(Extracted records)
= = = = = = =

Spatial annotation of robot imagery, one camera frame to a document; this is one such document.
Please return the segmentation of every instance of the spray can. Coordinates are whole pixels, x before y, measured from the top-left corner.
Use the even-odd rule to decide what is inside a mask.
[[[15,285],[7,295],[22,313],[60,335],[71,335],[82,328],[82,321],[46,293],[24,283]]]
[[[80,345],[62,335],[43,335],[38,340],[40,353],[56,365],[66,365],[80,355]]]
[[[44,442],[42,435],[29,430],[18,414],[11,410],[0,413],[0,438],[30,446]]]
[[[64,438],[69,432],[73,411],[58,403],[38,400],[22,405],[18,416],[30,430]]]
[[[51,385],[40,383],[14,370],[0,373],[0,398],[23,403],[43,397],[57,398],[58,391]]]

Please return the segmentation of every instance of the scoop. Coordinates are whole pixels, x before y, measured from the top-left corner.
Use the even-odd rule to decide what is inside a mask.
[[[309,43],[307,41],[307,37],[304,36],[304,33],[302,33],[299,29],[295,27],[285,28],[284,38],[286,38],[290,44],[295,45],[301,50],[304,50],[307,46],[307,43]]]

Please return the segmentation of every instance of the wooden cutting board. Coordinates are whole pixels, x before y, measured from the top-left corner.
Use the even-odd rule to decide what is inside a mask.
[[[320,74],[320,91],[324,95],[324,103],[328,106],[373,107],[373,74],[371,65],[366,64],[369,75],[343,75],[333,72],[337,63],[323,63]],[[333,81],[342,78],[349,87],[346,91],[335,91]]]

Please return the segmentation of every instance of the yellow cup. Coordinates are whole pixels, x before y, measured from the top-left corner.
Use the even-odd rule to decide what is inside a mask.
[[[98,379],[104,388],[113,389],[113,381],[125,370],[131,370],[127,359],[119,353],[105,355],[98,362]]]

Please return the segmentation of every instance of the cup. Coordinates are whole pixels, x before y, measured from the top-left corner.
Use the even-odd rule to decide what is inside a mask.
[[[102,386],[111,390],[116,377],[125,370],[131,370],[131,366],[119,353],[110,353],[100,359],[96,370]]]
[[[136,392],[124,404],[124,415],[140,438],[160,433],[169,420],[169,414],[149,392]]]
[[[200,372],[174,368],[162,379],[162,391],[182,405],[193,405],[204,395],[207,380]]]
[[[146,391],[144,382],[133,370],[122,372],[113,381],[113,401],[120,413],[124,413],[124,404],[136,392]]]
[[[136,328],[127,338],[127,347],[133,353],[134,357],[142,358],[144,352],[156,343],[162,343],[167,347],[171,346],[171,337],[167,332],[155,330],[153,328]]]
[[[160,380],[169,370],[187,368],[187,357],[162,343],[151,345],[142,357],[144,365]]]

= = = = = = =

▶ _EXERCISE DETAILS_: Above are the records; copy each line from them that includes the string "segmentation".

▶ _REPLY TO THE EXERCISE_:
Please return the segmentation of every instance of the spray can. Coordinates are whole pixels, x before y, measured from the top-left corner.
Please return the segmentation of every instance of the scoop. Coordinates are whole pixels, x before y, measured from the top-left corner.
Please return the segmentation of every instance of the wooden cutting board. Coordinates are whole pixels, x before y, measured from the top-left corner.
Please return the segmentation of every instance of the yellow cup. Coordinates are whole pixels, x before y, measured from the top-left corner.
Please return the segmentation of every instance of the cup. Coordinates are whole pixels, x before y, measured from the top-left corner.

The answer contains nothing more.